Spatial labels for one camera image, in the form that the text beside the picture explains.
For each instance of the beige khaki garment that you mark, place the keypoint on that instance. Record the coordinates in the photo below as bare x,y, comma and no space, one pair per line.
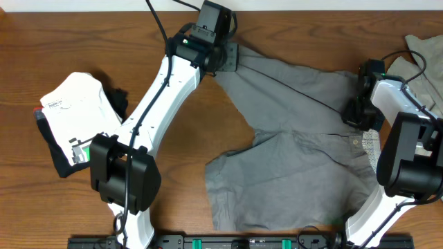
427,87

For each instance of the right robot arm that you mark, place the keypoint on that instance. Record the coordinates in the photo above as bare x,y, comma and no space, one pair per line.
409,168

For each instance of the folded black garment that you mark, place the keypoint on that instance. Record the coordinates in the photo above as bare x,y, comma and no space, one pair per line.
118,101

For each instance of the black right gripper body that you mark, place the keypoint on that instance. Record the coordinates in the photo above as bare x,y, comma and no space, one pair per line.
365,116

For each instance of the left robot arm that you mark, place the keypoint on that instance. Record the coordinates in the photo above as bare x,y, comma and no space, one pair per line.
122,165

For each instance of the grey shorts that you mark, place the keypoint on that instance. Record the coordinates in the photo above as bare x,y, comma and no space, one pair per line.
305,165

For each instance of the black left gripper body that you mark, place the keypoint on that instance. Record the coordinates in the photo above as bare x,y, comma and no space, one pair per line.
221,57

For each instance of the folded white printed t-shirt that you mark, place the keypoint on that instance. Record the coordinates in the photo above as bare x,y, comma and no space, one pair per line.
76,111

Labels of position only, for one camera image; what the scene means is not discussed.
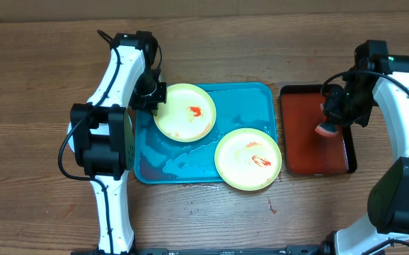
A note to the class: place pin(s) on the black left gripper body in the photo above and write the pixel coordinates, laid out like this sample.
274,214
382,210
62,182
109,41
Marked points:
147,94

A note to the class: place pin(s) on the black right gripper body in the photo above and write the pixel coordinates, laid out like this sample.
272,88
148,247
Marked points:
353,107

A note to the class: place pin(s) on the pink and green sponge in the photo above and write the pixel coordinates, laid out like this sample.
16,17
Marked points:
326,128

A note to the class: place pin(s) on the yellow-green plate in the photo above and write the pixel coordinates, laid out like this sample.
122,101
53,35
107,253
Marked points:
188,114
248,159

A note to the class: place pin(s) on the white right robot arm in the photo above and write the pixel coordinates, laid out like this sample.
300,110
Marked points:
376,79

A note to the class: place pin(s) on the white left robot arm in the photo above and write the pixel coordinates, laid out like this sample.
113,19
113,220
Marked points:
99,147

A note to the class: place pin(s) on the red and black tray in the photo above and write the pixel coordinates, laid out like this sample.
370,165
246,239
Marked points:
308,152

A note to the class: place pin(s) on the teal plastic tray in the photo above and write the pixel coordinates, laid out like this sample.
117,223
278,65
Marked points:
161,160

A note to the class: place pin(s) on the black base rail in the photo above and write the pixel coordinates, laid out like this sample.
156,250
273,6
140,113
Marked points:
225,251

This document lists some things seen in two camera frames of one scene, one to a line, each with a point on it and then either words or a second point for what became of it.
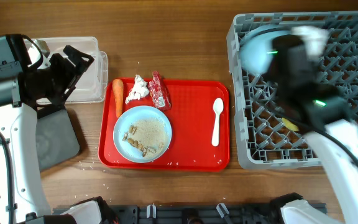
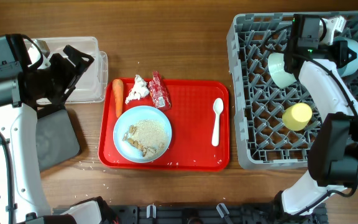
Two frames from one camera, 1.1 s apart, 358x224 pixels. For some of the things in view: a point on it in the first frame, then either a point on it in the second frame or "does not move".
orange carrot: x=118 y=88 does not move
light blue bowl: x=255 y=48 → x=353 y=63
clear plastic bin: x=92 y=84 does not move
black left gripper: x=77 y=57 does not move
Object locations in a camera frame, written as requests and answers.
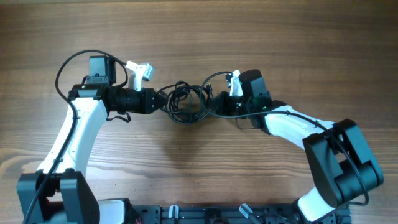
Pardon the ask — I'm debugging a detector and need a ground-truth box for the black USB cable bundle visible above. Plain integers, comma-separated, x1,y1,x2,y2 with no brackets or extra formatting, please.
157,80,215,125

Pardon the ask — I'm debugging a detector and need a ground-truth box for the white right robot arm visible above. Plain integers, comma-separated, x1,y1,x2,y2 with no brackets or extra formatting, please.
209,69,384,223

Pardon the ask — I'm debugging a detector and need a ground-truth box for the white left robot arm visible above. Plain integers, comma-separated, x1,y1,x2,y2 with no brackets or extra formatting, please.
17,50,165,223

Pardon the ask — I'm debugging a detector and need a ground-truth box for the black left camera cable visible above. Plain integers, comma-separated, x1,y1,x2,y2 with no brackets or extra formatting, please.
22,49,129,224

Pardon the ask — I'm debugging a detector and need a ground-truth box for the black camera cable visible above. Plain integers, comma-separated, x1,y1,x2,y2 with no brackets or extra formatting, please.
22,49,129,224
198,70,370,207

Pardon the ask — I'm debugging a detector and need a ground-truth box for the black right camera cable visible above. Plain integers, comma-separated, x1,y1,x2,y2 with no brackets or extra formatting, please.
198,70,370,207

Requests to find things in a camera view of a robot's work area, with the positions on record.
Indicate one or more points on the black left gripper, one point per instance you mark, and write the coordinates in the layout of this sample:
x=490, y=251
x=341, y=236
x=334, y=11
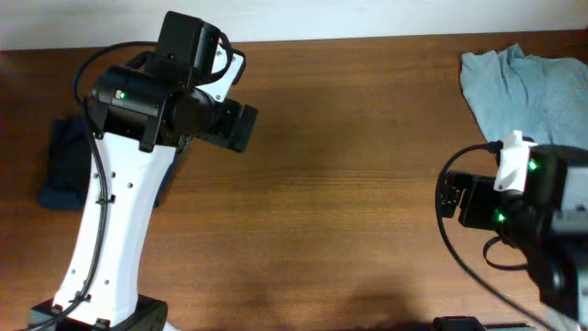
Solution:
x=224, y=133

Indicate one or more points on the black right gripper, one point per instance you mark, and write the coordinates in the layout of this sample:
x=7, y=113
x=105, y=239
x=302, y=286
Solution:
x=476, y=193

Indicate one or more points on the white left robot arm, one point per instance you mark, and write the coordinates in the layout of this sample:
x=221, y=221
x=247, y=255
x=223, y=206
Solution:
x=138, y=118

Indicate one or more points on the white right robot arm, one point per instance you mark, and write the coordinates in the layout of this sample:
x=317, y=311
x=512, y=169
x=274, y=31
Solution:
x=540, y=209

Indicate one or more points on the light blue t-shirt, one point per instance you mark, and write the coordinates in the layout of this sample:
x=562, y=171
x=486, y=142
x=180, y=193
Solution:
x=544, y=98

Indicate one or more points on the folded navy blue garment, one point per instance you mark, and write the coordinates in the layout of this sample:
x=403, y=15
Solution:
x=89, y=172

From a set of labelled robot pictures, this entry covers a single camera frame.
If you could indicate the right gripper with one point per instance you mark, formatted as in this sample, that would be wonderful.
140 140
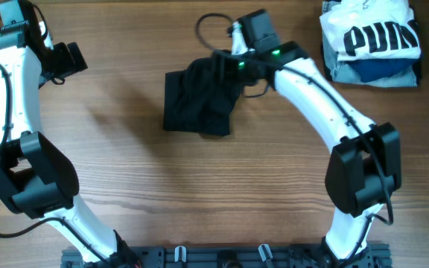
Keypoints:
218 69

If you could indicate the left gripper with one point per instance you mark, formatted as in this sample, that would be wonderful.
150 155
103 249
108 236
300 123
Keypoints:
68 65

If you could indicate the black t-shirt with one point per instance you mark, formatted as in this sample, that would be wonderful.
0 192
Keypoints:
200 98

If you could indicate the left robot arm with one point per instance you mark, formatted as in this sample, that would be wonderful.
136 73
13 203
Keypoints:
37 179

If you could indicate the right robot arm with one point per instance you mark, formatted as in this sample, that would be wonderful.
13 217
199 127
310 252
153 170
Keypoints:
364 167

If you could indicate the light blue folded jeans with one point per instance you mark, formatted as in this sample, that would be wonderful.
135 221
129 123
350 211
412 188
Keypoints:
348 74

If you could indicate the white Puma t-shirt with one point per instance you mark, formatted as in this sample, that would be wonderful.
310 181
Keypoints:
371 30

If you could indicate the dark blue folded garment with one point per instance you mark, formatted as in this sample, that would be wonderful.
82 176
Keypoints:
375 69

######

:: Exercise brief ::
Lines with the word "what": how many are there in the material? Answer with the number alone.

:: Exercise result ::
2